> _What to work on_
Looking at the data below, count the lines that contain the string "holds". Write only the total.

> _Data entries_
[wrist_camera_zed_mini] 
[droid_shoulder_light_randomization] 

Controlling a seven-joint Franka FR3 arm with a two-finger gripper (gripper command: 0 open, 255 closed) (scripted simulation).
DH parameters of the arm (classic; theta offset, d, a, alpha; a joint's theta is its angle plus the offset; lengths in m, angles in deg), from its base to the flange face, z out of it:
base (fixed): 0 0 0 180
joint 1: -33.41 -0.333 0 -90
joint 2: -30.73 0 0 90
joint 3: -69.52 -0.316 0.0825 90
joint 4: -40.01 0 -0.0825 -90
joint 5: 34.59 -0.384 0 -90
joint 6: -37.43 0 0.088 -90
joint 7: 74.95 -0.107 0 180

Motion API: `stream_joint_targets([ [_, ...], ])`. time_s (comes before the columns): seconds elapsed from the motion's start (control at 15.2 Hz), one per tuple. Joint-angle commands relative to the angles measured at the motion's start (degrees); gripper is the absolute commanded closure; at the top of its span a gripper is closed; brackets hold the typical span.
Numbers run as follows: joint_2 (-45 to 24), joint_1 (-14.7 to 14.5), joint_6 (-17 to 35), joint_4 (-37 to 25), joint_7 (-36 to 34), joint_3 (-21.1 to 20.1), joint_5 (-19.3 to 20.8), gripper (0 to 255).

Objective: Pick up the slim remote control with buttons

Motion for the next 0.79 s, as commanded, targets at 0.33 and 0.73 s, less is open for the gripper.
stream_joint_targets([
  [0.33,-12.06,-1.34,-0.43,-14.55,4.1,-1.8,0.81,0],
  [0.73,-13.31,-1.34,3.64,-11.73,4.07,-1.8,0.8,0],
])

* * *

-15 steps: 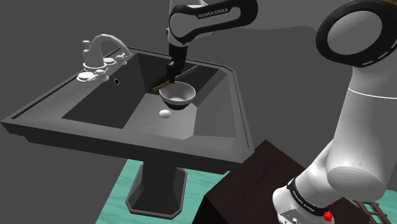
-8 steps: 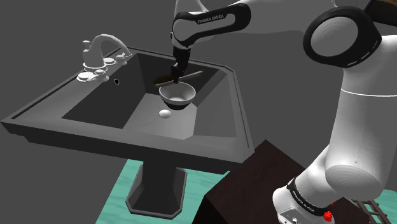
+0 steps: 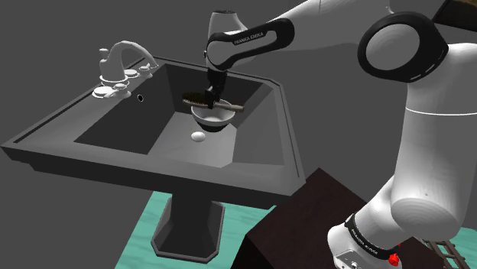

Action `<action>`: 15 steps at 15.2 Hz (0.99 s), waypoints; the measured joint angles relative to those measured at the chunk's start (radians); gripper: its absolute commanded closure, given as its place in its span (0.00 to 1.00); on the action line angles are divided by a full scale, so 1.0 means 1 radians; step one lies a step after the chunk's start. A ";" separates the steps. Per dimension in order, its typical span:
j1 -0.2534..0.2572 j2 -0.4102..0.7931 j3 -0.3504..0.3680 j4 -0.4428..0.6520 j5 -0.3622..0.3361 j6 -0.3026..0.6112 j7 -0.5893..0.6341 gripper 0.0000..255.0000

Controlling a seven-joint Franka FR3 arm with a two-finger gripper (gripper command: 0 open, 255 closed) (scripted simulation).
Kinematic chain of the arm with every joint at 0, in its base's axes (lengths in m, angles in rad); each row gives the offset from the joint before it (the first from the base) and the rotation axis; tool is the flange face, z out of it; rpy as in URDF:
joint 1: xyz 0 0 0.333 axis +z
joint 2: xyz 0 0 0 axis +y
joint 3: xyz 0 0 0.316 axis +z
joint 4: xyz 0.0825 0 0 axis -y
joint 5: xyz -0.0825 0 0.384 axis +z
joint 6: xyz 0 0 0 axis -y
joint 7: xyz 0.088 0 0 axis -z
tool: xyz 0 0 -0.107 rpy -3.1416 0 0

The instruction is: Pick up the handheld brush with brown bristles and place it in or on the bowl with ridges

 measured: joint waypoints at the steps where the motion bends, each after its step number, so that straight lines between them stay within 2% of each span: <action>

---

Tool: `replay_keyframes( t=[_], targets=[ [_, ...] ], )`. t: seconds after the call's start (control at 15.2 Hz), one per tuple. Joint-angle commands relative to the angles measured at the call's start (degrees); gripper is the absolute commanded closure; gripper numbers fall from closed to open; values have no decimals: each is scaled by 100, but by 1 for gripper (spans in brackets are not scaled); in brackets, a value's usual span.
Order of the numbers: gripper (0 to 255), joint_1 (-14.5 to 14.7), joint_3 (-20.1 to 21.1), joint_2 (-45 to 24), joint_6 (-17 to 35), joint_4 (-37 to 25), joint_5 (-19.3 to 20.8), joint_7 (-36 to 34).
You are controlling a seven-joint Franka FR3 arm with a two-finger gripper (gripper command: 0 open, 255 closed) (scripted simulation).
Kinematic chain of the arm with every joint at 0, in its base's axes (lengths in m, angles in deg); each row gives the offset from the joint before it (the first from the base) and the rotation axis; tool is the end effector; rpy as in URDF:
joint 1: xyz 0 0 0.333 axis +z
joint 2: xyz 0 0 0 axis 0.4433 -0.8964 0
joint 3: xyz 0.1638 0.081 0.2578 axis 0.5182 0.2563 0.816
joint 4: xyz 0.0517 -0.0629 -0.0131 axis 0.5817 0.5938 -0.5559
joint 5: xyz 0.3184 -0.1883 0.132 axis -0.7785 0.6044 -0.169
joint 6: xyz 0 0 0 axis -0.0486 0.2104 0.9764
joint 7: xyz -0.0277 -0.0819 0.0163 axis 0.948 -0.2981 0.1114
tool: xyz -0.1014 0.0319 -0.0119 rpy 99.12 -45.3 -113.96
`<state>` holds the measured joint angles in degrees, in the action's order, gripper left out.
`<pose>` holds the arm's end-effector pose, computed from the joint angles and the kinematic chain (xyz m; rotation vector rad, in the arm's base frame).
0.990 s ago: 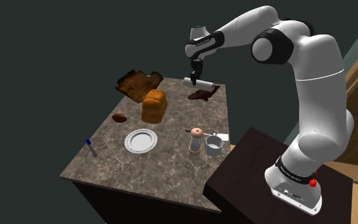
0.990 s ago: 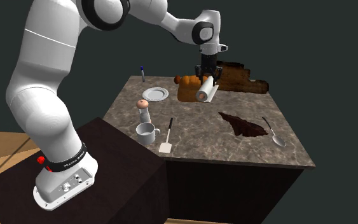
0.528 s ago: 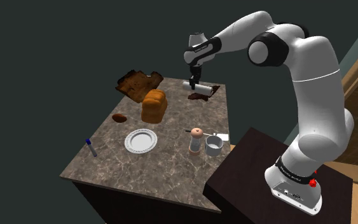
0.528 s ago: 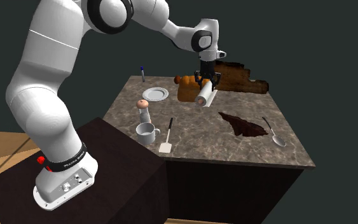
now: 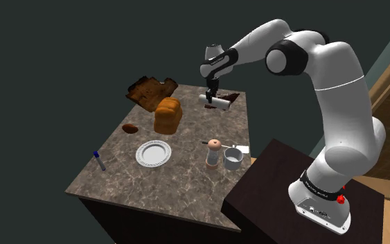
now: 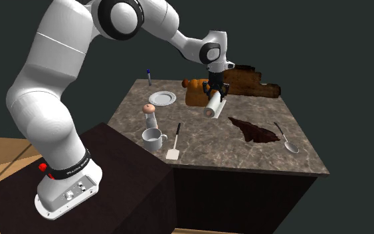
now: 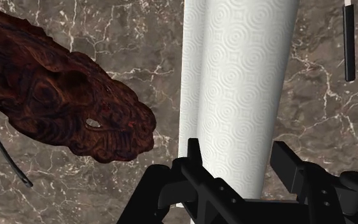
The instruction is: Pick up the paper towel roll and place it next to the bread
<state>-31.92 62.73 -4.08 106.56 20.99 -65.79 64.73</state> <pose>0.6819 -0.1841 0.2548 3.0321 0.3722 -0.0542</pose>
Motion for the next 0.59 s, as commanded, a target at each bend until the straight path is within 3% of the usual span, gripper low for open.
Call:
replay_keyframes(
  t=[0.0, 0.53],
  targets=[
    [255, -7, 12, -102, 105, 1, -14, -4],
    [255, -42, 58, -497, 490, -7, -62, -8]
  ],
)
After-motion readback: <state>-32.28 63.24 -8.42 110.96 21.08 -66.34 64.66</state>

> _Written response_
2